Low-dose ketamine with multimodal postcesarean delivery analgesia: a randomized controlled trial

Abstract

Background Ketamine at subanesthetic doses has analgesic properties that have been shown to reduce postoperative pain and morphine consumption. We hypothesized that intravenous ketamine 10 mg administered during spinal anesthesia for cesarean delivery, in addition to intrathecal morphine and intravenous ketorolac, would decrease the incidence of breakthrough pain and need for supplemental postoperative analgesia. Methods Using a randomized double-blind placebo-controlled design, healthy women scheduled for cesarean delivery receiving hyperbaric spinal bupivacaine, fentanyl and morphine were randomized to intravenous ketamine 10 mg or saline following delivery. Postoperative analgesia included scheduled ketorolac and acetaminophen/hydrocodone tablets as needed for breakthrough pain. The primary outcome was the incidence of breakthrough pain in the first 24 h. Secondary outcomes included the number of acetaminophen/hydrocodone tablets administered and numeric rating scale for pain (0–10). Results Group characteristics did not differ. There was no difference in the incidence of breakthrough pain (ketamine 75% VS. saline 74%, P = 0.86).
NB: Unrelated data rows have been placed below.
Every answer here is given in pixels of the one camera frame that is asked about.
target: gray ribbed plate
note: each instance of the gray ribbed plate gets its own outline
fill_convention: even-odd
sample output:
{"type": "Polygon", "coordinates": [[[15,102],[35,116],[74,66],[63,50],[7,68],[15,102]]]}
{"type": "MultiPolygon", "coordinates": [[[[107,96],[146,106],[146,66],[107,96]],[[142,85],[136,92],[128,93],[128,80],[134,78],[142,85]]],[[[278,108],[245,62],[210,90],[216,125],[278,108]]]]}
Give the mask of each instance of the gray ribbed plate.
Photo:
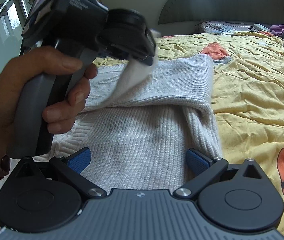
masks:
{"type": "Polygon", "coordinates": [[[236,235],[207,222],[193,202],[168,190],[114,189],[104,199],[89,200],[69,224],[46,233],[0,231],[0,240],[284,240],[275,229],[259,235],[236,235]]]}

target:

There was no difference in 24-h or 72-h use of supplemental acetaminophen/hydrocodone tablets between groups. Pain scores in the first 24 h were similar, but lower in the ketamine compared to the saline group 2 weeks postpartum (difference −0.6, 95% CI −1.1 to −0.9). Conclusions We found no additional postoperative analgesic benefit of low-dose ketamine during cesarean delivery in patients who received intrathecal morphine and intravenous ketorolac. Subjects who received ketamine reported lower pain scores 2 weeks postpartum.